Brookhaven Atom Smasher Smashes Heat Record with Unbelievable Temperature

If you thought the sun was hot, wait until you hear what the Relativistic Heavy Ion Collider (RHIC) at Brookhaven National Laboratory in Upton, New York was able to cook up.

The RHIC is a 2.4 mile underground track where particles are free to race around and smash into each other. During the experiment, in which the new Guinness World Record for highest man-made temperature ever recorded was set, gold nuclei were set loose to race around the RHIC at near light speeds.

When these gold nuclei smash together at these speeds, the resulting energy disintegrates the particles into a primordial soup of quarks and gluons, the same plasma matter that existed just after the Big Bang.

When the scientists measured the temperature of this plasma they had created, they found it had reached a peak temperature of 7.2 trillion degrees Fahrenheit or 4 trillion degrees Celsius.

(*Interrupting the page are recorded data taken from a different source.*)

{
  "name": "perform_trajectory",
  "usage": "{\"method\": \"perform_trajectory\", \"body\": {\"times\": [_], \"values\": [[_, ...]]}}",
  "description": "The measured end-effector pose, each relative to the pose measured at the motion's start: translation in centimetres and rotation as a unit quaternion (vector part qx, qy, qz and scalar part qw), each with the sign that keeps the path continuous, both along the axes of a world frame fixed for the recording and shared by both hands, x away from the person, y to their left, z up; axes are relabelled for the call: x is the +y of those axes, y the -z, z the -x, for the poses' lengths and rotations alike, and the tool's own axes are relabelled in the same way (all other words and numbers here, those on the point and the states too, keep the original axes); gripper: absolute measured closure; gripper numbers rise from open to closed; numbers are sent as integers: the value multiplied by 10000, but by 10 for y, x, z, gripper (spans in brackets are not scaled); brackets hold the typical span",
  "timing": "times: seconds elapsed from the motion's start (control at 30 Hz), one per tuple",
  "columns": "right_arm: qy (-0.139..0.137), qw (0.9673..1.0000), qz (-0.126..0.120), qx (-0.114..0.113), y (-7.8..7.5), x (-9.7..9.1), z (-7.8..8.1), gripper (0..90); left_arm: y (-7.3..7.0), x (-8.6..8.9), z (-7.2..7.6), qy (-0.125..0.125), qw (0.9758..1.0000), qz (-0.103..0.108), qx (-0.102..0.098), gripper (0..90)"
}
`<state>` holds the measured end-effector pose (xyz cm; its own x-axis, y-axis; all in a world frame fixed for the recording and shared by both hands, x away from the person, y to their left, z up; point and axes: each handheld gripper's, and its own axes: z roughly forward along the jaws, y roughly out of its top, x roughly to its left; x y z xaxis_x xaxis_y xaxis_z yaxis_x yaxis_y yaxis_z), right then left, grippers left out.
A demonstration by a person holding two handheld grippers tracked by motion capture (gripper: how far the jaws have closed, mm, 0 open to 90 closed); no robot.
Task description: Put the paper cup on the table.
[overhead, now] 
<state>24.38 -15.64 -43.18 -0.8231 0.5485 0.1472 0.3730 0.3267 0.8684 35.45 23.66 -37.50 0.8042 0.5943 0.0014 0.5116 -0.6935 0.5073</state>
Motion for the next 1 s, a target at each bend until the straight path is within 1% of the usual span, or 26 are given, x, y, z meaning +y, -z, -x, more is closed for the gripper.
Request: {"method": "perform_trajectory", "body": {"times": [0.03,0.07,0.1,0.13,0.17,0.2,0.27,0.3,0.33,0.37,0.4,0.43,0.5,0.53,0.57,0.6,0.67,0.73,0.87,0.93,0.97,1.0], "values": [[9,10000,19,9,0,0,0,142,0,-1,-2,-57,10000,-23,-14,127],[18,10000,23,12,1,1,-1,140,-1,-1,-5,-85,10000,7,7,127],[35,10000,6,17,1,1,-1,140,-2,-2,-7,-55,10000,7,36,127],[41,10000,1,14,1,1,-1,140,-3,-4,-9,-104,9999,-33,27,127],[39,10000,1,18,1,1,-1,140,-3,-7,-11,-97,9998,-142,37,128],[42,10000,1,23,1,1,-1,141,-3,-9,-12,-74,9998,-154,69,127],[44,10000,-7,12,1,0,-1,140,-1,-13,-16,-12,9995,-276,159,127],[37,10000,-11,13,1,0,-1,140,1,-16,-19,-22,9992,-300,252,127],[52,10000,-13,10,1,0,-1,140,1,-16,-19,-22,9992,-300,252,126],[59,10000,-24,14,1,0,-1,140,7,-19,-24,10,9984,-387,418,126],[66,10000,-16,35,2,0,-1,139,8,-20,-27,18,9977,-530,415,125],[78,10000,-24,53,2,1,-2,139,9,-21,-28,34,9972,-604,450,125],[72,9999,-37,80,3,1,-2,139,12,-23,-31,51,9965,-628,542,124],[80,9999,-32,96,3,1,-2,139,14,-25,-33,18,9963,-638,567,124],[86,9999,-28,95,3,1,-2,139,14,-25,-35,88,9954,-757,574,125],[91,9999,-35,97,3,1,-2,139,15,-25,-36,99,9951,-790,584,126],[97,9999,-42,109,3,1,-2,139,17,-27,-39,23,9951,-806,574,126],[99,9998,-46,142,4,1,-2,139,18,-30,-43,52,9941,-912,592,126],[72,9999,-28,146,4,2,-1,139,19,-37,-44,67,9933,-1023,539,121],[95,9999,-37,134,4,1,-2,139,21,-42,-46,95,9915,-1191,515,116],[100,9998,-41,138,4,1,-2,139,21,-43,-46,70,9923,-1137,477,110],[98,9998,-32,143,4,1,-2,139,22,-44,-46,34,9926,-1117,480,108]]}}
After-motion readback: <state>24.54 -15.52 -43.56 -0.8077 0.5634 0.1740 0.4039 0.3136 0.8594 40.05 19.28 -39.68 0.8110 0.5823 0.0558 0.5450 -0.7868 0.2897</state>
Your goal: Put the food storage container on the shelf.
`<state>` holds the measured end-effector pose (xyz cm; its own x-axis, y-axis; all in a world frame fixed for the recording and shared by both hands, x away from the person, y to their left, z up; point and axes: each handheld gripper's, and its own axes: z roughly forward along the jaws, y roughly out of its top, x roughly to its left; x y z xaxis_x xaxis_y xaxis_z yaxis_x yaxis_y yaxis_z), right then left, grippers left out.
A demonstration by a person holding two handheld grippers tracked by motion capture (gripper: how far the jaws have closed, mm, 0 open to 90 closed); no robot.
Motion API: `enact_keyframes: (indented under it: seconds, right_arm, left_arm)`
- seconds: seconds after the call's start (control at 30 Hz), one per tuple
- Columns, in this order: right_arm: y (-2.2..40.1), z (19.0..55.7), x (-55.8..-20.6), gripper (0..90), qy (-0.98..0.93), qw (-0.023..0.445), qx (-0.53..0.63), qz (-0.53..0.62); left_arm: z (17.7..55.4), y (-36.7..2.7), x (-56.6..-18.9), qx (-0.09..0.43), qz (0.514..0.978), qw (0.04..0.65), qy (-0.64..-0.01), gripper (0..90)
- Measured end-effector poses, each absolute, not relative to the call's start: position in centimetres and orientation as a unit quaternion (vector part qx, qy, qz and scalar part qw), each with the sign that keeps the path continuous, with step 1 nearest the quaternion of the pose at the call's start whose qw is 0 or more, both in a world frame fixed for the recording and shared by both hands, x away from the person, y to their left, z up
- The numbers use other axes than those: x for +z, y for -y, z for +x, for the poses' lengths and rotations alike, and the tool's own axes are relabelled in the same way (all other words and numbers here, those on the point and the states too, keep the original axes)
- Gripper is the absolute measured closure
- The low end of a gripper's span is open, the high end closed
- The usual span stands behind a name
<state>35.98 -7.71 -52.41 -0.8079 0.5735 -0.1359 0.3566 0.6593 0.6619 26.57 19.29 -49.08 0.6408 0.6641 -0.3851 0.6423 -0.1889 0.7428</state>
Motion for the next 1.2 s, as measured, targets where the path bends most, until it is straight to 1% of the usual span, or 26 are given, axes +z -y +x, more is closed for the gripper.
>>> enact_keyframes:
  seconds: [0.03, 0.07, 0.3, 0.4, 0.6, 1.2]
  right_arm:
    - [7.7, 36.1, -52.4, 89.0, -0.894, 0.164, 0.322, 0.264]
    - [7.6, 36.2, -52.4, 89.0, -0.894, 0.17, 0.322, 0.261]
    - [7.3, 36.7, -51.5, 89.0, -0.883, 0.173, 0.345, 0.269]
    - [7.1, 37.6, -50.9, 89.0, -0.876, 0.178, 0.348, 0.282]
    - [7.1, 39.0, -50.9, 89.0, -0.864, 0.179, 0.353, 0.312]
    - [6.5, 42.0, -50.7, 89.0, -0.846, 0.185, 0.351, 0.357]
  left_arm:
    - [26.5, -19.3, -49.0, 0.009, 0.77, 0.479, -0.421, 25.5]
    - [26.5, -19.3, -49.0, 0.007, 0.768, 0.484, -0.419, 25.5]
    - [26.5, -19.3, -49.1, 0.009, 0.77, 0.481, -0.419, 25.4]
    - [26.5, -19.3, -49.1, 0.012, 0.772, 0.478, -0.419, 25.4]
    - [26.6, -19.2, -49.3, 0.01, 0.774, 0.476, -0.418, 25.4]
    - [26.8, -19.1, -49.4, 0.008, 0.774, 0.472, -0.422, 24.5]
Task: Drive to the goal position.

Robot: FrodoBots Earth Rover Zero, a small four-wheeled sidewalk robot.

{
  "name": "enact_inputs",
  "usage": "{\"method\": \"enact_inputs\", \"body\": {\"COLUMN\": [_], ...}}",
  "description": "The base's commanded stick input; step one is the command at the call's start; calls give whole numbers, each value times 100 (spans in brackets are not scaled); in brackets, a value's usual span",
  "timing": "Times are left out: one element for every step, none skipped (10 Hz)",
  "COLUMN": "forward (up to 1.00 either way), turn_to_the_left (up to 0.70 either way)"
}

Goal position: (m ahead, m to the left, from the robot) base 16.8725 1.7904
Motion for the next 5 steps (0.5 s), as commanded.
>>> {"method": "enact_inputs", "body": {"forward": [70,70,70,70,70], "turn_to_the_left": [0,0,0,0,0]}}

For reference, that's about 250,000 times hotter than our Sun's core, which keeps us heated from 150 million kilometers away.

"There are many cool things about this ultra-hot matter," Brookhaven physicist Steven Vigdor said in a statement. He added that while they weren't totally shocked by the temperature achieved in the test, "we did not at all anticipate the nearly perfect liquid behavior."

What's interesting is that the liquid plasma is very similar in composition to the resulting liquid created from tests at the opposite end of the spectrum; studying atoms subjected to near absolute zero (-459.67degrees Fahrenheit, -273.15 degrees Celsius) temperatures.

"Other physicists have now observed quite similar liquid behavior in trapped atom samples at temperatures near absolute zero, ten million trillion times colder than the quark-gluon plasma we create at RHIC," Vigdor said.

Yet the incredible record may not last long. Another atom smasher, the Large Hadron Collider, may be in a position to trump the recent record with their experiment, dubbed ALICE. Researchers from that project have yet to publish an official temperature, though it's believed it could generate temperatures as much as 30% hotter than the RHIC (a lukewarm temperature of about 9.3 trillion degrees).